From: Marc Zyngier <maz@kernel.org>
To: Gavin Shan <gshan@redhat.com>
Cc: kvmarm@lists.linux.dev, kvm@vger.kernel.org,
linux-kernel@vger.kernel.org, pbonzini@redhat.com,
seanjc@google.com, oliver.upton@linux.dev, hshuai@redhat.com,
zhenyzha@redhat.com, shan.gavin@gmail.com,
Andrea Arcangeli <aarcange@redhat.com>,
Peter Xu <peterx@redhat.com>,
David Hildenbrand <david@redhat.com>
Subject: Re: [PATCH] KVM: Avoid illegal stage2 mapping on invalid memory slot
Date: Fri, 09 Jun 2023 09:06:36 +0100 [thread overview]

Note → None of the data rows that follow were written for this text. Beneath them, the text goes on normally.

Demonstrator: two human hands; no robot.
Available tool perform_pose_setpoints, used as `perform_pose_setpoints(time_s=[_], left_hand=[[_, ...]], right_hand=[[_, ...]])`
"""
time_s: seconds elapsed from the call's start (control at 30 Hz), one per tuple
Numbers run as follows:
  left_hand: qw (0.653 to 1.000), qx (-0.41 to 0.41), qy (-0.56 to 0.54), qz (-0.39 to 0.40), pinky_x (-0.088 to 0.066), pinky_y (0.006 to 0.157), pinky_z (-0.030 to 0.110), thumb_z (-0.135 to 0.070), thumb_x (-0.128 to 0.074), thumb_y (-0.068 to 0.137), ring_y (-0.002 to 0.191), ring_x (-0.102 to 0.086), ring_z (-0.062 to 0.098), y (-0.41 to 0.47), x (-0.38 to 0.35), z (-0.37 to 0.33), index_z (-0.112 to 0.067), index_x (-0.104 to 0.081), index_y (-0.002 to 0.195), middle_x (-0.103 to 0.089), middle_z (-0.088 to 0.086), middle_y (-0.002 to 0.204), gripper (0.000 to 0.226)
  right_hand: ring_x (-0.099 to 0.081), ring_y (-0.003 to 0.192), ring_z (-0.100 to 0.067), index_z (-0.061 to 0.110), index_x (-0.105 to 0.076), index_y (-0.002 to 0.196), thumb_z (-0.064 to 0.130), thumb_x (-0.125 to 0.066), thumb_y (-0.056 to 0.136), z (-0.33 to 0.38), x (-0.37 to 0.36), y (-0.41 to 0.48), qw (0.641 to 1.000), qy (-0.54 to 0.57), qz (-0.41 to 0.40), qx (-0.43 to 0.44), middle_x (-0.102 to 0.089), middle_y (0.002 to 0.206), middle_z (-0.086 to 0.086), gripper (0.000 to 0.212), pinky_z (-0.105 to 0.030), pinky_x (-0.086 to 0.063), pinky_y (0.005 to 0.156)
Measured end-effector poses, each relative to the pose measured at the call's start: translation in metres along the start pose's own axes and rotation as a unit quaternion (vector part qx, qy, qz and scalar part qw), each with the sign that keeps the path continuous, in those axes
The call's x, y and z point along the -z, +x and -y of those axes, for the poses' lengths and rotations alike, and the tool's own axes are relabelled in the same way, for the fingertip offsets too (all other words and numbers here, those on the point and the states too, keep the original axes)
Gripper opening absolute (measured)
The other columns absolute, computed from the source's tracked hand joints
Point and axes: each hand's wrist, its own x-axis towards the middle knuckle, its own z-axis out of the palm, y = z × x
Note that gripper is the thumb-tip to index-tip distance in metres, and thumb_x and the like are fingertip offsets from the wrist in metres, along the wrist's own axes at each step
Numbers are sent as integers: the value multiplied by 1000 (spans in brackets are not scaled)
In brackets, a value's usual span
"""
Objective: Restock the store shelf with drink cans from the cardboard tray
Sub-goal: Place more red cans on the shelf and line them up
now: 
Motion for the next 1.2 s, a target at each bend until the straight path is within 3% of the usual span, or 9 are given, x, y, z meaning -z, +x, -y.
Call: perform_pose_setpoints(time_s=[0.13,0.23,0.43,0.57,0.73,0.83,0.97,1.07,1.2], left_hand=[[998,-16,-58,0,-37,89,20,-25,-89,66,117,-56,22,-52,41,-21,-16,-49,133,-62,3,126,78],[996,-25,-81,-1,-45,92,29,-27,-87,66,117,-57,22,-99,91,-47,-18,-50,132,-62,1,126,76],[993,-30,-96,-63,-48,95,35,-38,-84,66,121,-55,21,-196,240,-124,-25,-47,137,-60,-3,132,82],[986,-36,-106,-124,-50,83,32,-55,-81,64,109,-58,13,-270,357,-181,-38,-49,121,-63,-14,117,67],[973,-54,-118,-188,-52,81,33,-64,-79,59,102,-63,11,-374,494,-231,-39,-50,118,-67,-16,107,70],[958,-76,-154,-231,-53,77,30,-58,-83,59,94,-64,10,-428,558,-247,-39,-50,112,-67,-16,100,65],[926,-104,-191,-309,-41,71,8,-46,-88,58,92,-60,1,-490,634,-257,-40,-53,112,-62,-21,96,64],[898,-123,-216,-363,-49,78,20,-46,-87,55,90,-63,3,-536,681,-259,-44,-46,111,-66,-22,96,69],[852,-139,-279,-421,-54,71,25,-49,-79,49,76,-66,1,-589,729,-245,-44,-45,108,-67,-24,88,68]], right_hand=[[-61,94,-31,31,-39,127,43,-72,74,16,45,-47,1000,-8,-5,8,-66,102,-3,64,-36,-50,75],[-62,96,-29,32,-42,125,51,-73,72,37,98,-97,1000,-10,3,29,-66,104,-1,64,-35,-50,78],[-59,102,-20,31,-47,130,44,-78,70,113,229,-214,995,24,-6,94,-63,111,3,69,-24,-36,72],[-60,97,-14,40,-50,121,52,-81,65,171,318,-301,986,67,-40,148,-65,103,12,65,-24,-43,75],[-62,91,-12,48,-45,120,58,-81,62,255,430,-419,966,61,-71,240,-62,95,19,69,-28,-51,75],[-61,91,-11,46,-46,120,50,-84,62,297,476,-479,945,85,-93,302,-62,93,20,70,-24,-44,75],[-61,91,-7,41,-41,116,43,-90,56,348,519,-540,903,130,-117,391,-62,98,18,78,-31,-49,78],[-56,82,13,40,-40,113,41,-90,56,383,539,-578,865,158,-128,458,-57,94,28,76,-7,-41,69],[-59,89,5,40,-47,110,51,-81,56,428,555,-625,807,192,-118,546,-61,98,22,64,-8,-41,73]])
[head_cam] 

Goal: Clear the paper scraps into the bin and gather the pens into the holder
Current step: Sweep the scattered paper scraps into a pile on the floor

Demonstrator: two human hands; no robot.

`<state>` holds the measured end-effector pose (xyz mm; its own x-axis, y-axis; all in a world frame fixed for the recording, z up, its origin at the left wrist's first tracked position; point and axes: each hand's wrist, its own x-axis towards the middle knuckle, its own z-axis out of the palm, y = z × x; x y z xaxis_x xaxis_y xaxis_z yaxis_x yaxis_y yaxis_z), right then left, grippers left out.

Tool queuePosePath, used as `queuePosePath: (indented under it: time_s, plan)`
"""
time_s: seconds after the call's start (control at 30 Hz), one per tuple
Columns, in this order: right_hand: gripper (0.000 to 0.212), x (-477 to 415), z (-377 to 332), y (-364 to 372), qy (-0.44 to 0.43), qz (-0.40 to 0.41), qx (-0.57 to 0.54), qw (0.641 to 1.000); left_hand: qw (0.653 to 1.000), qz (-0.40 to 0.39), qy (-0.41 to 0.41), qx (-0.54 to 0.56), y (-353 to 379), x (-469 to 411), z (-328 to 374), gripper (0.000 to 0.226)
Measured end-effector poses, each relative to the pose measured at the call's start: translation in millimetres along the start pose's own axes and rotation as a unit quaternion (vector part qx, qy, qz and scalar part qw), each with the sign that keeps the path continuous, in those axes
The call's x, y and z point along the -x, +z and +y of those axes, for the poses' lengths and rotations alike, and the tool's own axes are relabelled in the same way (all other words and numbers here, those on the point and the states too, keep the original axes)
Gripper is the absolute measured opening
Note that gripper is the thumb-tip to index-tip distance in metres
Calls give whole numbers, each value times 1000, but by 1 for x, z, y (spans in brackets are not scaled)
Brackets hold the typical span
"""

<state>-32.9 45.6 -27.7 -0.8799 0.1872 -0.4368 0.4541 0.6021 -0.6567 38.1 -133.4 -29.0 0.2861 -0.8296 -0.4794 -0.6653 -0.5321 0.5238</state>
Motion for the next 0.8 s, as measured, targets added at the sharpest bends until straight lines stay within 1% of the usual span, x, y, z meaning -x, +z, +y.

Message-ID: <877csdnjoz.wl-maz@kernel.org> (raw)
In-Reply-To: <695fe5a2-a295-4105-b31b-4cc92b089659@redhat.com>
On Fri, 09 Jun 2023 00:17:34 +0100,
Gavin Shan <gshan@redhat.com> wrote:
>
> Hi Marc,
>
> [Cc Andrea/David/Peter Xu]
>
> On 6/9/23 12:31 AM, Marc Zyngier wrote:
> > On Thu, 08 Jun 2023 10:03:48 +0100,
> > Gavin Shan <gshan@redhat.com> wrote:
> >>
> >> We run into guest hang in edk2 firmware when KSM is kept as running
> >> on the host. The edk2 firmware is waiting for status 0x80 from QEMU's
> >> pflash device (TYPE_PFLASH_CFI01) during the operation for sector
> >> erasing or buffered write. The status is returned by reading the
> >> memory region of the pflash device and the read request should
> >> have been forwarded to QEMU and emulated by it. Unfortunately, the
> >> read request is covered by an illegal stage2 mapping when the guest
> >> hang issue occurs. The read request is completed with QEMU bypassed and
> >> wrong status is fetched.
> >>
> >> The illegal stage2 mapping is populated due to same page mering by
> >> KSM at (C) even the associated memory slot has been marked as invalid
> >> at (B).
> >>
> >> CPU-A CPU-B
> >> ----- -----
> >> ioctl(kvm_fd, KVM_SET_USER_MEMORY_REGION)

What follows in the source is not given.